At a meeting of the planning committee on Wednesday members took part in a pre-determination hearing over the proposals on Merchant’s Quay and Cornmarket in the area.
The plans were previously approved by the Newry Mourne and Down District Council (NMDDC) in March 2021 but were brought back on Wednesday after a number of planning concerns had been raised by statutory consultees.
Concerns were raised about the lack of parking spaces at the development, which is situated next to the bus station in the city.
Under the proposals, 73 residential apartments will be built but residents would only have access to 11 car parking spaces in an effort to reduce the amount of traffic in the area.
However, the council planners and the Department of Infrastructure pushed back against the suggestion arguing that there would need to be over 100 car spaces at the development.
Representatives speaking on behalf of the applicant, Kerr Property Holdings Ltd, said: “You only need to carry out a transport assessment when a development exceeds 100 units and in this case, we don’t.
“Instead of the transport assessment, we submitted a transport assessment form and we also put in a travel plan and a travel pack for each resident to show how the alternative transport modes could be provided.

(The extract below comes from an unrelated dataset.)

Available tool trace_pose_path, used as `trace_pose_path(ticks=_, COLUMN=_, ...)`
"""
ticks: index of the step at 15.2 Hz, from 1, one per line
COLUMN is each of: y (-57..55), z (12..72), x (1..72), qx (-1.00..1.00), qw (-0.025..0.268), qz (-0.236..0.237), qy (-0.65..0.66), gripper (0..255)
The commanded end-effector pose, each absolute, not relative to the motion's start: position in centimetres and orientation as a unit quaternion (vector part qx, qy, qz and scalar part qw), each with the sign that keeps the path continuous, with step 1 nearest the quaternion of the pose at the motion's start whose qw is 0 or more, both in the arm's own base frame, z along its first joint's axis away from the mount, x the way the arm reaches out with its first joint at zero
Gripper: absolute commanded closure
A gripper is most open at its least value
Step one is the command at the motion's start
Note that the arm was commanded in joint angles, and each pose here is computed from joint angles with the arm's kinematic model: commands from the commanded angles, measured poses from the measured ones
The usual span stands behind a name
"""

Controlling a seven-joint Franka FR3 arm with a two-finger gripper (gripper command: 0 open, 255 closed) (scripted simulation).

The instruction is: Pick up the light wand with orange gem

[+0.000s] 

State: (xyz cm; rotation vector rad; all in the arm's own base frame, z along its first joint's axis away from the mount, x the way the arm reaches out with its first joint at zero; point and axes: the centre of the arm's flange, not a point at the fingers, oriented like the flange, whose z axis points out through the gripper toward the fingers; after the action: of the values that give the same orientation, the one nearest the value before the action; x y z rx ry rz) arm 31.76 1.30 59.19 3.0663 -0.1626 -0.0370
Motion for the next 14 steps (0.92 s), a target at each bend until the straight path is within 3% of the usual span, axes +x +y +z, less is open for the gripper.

“The bus station and the connection to the railway line are across the road and we identified that there was capacity for car parking in the immediate area.”
The applicants also said that residents would be offered the opportunity to subscribe to a ‘car club’ service which would provide a self-service rental vehicle when requested at a low rate.
However, NMDDC planning officer Pat Rooney said that the level of parking that was “insufficient” for the development and called on the developer to ‘bridge the gap’ to move the proposals forward.
Mr Rooney added: “We feel that those measures that were referred by the applicant could be taken into account and more weight could be attached to them if they were submitted in support of bridging a gap between what is being proposed and what the requirement is.
“We feel that the gap is reasonable considering when 11 spaces are being suggested and the requirement is over 200 spaces. The gap is too wide and therefore weight cannot be afforded to those measures.”
The development, if approved, will also see an office space, three retail units and a coffee bar on the site now occupied mostly by the vacant Goss’s car showroom.
Meanwhile, after considering the concerns by the planning officers and DfI, the applicant offered to increase the number of parking spaces at the site to 62 spaces.
In response, planners said that the development would need at least 109 car spaces for the application was to move forward with a recommendation for approval.
At this point Ulster Unionist councillor, Harold McKee proposed that the application should be deferred and his proposal was seconded by SDLP councillor Laura Devlin.